Algumas pessoas vivem pedindo para que eu escreva sobre a felicidade e lá vou eu encontrar razões para expressar ou comprovar isso. Mas a dura verdade é que a paz não pode ser explicada, pois na maioria das vezes é um estado de espírito onde voltamos à estaca zero cravando adagas no coração. E sim, me referi à paz. O seu olhar é como um lar e a sua companhia uma dúbia realidade, talvez doce, talvez amarga. E é isso que na maioria das vezes ninguém percebe, não é preciso dizer eu te amo para provar que se ama, não é preciso sorrir para demonstrar algo que está explícito perante dois olhos. Felicidade verdadeira é como o inverno ou o verão, sempre vai ter um meio termo ou um oceano de dúvidas entre as emoções. Mas eu prefiro acreditar que ser feliz não depende de algo, pois nunca se sabe o que se soma ou some.
E então, já havia acontecido tanta coisa. Caído no fundo do poço, discutido com o vento, retornado do além do tempo, aberto um frasco de saudade, chorado para não se afogar. Tudo isso, coisas que de fato pareciam ser o ideal ou os ideais. Não havia muito mais a se fazer.
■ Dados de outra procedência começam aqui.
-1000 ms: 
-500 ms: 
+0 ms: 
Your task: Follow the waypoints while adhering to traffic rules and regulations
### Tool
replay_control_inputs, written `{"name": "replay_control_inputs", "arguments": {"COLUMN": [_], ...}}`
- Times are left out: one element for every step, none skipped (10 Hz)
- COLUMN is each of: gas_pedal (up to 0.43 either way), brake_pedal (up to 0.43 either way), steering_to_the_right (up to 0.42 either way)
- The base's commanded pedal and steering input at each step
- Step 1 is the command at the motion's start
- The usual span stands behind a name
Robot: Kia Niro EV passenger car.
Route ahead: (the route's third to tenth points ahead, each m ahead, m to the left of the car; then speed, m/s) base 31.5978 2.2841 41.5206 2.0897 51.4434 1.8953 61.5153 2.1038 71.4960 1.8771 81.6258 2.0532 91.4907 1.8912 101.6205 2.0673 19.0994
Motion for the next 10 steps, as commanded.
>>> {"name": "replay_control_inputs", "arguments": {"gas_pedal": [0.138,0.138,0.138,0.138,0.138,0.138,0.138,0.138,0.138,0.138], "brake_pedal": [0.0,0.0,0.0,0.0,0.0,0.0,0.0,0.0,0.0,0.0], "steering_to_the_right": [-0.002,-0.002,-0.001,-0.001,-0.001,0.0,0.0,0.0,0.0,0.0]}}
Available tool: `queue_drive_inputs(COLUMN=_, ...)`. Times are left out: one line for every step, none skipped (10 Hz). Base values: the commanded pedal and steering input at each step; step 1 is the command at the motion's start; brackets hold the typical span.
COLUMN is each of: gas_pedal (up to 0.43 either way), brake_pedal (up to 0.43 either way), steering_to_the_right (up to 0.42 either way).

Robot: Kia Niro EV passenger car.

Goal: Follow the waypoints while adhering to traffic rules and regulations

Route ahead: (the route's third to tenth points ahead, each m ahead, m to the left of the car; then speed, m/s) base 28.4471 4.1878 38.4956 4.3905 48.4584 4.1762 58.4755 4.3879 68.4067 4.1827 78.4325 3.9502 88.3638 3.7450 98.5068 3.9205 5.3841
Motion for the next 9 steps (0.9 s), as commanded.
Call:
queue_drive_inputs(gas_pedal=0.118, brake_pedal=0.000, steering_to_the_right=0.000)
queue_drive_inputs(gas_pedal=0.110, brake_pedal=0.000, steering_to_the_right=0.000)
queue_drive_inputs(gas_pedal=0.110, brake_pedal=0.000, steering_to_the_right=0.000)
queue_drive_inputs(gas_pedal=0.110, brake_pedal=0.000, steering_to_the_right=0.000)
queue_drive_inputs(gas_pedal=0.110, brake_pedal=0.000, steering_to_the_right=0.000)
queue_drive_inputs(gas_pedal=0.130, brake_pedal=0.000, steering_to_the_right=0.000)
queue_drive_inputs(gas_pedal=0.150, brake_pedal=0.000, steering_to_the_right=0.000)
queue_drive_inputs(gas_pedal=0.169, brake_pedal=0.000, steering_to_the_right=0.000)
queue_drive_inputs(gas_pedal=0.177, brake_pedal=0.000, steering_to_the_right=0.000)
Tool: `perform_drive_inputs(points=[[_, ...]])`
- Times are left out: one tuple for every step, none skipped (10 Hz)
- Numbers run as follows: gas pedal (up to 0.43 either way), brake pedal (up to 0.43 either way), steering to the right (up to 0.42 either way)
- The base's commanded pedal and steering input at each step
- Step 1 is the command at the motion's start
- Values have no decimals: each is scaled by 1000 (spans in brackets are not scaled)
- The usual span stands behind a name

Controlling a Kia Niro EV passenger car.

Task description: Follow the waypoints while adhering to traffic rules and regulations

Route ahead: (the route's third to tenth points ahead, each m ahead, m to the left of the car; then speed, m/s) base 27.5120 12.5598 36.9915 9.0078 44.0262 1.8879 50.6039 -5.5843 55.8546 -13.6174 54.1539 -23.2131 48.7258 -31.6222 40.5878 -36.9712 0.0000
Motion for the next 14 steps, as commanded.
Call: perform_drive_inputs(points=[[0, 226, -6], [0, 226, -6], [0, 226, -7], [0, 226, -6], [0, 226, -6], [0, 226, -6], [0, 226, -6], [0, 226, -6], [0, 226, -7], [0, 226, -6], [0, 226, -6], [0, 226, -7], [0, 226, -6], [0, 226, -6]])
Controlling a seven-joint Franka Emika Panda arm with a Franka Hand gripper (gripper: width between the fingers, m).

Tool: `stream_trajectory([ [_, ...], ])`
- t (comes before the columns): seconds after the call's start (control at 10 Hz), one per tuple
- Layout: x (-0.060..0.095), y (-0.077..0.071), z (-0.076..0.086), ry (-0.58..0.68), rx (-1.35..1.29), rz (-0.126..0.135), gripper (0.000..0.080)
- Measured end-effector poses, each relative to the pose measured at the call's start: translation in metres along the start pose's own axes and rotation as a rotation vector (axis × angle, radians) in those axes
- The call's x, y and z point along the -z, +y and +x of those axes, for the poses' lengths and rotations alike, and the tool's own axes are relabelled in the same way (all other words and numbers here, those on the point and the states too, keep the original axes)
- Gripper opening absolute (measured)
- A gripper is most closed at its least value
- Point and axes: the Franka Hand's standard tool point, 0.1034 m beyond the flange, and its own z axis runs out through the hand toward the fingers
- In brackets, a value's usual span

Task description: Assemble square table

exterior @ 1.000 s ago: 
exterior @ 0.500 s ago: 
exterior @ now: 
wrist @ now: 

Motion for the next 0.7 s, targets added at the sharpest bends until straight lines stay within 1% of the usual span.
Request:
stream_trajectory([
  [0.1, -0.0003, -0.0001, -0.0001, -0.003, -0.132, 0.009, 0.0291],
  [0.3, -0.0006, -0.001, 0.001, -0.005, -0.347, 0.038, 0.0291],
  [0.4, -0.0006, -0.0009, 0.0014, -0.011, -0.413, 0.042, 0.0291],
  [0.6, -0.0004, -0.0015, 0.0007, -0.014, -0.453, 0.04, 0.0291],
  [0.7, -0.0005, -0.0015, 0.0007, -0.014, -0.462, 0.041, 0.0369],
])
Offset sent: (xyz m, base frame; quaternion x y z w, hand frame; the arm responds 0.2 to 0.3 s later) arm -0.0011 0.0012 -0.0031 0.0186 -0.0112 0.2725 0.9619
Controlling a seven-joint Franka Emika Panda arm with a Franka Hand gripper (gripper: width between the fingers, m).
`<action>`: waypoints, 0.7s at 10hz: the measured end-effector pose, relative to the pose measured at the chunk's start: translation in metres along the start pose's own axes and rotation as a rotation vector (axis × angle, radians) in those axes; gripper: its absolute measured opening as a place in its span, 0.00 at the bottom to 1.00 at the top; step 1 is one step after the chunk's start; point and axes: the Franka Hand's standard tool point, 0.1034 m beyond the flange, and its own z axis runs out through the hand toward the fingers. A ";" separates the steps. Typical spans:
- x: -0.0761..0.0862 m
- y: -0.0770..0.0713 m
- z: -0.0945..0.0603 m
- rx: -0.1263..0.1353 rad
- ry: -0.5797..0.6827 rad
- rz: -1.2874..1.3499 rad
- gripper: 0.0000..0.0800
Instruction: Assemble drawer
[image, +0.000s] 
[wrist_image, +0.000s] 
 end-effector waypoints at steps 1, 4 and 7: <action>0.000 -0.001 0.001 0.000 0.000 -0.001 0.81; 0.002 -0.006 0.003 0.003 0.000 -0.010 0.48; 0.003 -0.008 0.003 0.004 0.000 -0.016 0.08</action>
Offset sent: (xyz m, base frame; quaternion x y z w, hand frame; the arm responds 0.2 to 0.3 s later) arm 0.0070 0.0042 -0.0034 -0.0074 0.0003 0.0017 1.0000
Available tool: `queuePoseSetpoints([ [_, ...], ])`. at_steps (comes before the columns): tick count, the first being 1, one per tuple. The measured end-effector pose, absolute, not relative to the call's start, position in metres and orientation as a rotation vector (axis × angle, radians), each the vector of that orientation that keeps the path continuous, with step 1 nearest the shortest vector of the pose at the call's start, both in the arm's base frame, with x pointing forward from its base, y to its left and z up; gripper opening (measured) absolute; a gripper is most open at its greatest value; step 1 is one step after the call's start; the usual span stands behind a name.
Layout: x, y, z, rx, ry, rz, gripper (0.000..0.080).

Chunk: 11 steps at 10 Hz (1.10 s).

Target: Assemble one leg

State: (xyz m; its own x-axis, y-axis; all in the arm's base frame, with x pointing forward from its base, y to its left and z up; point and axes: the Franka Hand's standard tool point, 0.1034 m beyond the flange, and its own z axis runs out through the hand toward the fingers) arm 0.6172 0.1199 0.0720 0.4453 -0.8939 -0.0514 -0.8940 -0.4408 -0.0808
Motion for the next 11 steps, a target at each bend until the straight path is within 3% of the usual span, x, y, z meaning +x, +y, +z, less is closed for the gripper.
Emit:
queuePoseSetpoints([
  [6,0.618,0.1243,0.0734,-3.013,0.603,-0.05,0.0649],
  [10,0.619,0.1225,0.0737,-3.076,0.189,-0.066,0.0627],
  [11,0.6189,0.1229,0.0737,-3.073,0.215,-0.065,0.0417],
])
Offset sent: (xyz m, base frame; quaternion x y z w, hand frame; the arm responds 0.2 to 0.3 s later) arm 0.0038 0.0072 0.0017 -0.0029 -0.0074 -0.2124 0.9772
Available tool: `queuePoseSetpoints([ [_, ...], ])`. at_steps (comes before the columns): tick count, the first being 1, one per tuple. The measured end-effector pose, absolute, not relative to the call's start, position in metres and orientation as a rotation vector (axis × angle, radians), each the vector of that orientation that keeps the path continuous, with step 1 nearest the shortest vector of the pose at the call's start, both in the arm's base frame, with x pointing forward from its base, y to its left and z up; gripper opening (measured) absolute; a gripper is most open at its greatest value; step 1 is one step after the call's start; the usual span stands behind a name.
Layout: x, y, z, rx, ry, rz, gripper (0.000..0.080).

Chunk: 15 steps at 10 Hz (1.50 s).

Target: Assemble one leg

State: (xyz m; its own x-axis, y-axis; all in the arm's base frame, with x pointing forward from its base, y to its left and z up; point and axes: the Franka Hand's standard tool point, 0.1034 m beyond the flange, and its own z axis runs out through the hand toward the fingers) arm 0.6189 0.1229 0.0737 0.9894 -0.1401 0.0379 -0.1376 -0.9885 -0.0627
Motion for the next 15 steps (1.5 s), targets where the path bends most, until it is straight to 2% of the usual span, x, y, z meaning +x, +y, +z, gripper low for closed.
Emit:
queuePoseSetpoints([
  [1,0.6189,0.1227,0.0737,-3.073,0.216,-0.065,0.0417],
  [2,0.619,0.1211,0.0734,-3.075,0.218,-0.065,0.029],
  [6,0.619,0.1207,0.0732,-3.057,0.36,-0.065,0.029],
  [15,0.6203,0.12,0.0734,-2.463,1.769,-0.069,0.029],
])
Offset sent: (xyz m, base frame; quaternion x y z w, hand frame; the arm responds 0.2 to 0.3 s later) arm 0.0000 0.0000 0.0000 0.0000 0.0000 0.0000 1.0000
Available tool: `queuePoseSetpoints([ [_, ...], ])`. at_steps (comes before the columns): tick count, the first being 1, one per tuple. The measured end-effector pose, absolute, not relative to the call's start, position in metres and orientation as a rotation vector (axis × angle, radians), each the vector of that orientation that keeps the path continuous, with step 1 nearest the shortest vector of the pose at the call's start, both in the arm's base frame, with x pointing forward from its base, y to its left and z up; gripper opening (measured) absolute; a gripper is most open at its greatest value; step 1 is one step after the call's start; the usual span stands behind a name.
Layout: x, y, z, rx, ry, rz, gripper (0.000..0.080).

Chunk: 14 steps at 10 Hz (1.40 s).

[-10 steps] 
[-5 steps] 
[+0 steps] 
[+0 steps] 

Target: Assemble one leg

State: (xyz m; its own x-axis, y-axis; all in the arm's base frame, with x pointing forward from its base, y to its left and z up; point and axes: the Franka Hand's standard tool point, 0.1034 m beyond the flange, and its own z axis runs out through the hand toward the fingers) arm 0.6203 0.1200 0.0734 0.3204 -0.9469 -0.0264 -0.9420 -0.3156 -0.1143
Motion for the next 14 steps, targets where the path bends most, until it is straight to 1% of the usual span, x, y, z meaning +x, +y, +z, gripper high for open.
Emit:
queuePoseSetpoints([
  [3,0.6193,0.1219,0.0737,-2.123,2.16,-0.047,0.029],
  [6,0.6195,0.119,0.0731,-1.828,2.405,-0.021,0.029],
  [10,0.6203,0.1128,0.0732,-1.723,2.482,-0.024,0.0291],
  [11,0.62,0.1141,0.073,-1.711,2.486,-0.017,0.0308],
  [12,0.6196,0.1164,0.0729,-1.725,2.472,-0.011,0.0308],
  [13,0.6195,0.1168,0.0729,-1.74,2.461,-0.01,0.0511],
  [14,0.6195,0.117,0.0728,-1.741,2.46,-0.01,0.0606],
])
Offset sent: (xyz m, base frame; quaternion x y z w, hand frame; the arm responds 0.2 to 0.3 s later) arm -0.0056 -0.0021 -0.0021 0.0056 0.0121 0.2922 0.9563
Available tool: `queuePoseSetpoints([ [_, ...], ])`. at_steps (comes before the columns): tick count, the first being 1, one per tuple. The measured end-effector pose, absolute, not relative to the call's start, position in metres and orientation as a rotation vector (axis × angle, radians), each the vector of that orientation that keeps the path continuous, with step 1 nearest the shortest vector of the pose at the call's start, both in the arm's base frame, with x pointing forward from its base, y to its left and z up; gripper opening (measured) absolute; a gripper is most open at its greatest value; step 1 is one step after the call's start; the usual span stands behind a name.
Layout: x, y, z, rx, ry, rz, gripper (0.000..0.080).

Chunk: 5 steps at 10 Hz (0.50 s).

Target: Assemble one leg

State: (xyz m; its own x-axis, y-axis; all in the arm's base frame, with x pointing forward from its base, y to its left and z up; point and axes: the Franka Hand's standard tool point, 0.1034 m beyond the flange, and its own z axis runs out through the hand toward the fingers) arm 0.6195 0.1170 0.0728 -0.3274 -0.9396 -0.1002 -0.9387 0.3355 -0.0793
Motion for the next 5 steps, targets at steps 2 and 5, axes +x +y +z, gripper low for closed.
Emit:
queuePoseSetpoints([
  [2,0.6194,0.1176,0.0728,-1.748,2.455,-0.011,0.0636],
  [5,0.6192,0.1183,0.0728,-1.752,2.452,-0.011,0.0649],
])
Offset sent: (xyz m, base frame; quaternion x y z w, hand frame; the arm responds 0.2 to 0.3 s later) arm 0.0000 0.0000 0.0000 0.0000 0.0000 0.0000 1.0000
Era uma guerra contra você, e no meio de um tiroteio a única alternativa era sair com os braços para cima, correndo para ser destrinchado ao seu lado.
Estou recluso, distante de pessoas e com poucas coisas. Sei bem o valor que os mais próximos possuem. Apenas me completam, animam e me fazem prosseguir. O caminho é meu, mas as marcas trilhadas não pertencem somente a mim. Confesso que enquanto admiro alguns de coração, gostaria de sair por ai despedaçando outros ou sei lá, mostrar para cada imbecil o quanto valemos à pena e que pessoas são únicas. Mas infelizmente, apenas existimos enquanto alguém precisa de nós.